A call to populate a listbox with currencies might look like:

Currency.setItems(
  "US Dollar,Canadian Dollar,Euro,United Kingdom Pounds");

Or if there were a bound value, it would look like:

Currency.setItems("US Dollar,USD,Canadian Dollar,CAD,Euro,EUR,United Kingdom Pounds,GBP", 2);

Prior to Reader 9, this second variation would have been coded as:

Currency.clearItems();
Currency.addItem("US Dollar", "USD");
Currency.addItem("Canadian Dollar", "CAD");
Currency.addItem("Euro", "EUR");
Currency.addItem("United Kingdom Pounds", "GBP");

Alternative

There is a 3rd method for populating listboxes: binding them to data.  Designer allows you to point your field at a location in your instance data where list box contents will be stored.  While this method has very good performance, it has the disadvantages that a) your data is not always in the correct format for binding, b) the listbox gets populated from data only during the initial data load.

Performance

If you are using listboxes only casually you probably will not notice the difference in performance between the two methods. But if you are using listboxes intensively, the new method is a life-saver.

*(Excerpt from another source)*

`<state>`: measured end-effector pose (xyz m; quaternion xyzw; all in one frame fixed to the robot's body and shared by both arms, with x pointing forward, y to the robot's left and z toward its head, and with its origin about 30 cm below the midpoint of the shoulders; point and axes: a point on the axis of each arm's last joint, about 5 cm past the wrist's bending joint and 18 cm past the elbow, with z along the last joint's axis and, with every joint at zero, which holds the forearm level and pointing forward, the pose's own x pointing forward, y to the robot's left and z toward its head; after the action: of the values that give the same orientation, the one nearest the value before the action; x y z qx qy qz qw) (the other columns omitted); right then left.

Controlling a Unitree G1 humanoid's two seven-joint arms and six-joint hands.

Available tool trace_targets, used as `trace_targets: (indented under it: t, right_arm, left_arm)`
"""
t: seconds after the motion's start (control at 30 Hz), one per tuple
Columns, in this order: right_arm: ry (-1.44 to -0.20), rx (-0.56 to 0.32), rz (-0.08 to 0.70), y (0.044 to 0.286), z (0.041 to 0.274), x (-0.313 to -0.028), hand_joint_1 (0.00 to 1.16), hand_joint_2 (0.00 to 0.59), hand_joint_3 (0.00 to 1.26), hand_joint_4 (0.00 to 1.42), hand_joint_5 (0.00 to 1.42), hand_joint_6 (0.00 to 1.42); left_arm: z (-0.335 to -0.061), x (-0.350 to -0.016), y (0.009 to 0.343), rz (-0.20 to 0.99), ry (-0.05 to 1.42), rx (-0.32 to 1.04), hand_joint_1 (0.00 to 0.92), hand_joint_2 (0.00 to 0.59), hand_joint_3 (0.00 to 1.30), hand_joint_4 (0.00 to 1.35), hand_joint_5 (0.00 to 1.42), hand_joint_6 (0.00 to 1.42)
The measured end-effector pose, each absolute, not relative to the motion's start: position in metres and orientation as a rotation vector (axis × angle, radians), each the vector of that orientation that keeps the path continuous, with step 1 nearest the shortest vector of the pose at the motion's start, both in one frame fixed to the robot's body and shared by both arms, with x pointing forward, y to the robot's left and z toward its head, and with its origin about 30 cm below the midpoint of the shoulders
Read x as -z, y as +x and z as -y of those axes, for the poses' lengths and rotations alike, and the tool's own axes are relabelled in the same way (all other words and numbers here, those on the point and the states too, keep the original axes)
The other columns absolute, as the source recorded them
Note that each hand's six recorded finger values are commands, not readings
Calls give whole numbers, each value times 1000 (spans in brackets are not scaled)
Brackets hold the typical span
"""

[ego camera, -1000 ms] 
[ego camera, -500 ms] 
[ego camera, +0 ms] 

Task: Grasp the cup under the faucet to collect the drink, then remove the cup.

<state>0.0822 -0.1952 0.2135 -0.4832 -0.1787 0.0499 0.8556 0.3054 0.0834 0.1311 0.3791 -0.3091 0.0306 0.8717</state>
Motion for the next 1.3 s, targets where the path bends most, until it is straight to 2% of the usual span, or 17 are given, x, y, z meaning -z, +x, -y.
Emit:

I have attached a form where I compare the old performance to the new. On my laptop, I populate a listbox with 500 items in 125 milliseconds using addItem() calls, and in 16 milliseconds using setItems(). Neither of these numbers may seem significant, but we have customers with forms containing many list boxes with many, many entries where the difference in performance is critical.

Compatibility

If you are designing a form to use this new API, be sure and set your target version (in Form Properties/Default) to "Acrobat and Adobe Reader 9.0 or later".  Unless you do this, calls to setItems() will not work — even though you might open the form in Reader 9.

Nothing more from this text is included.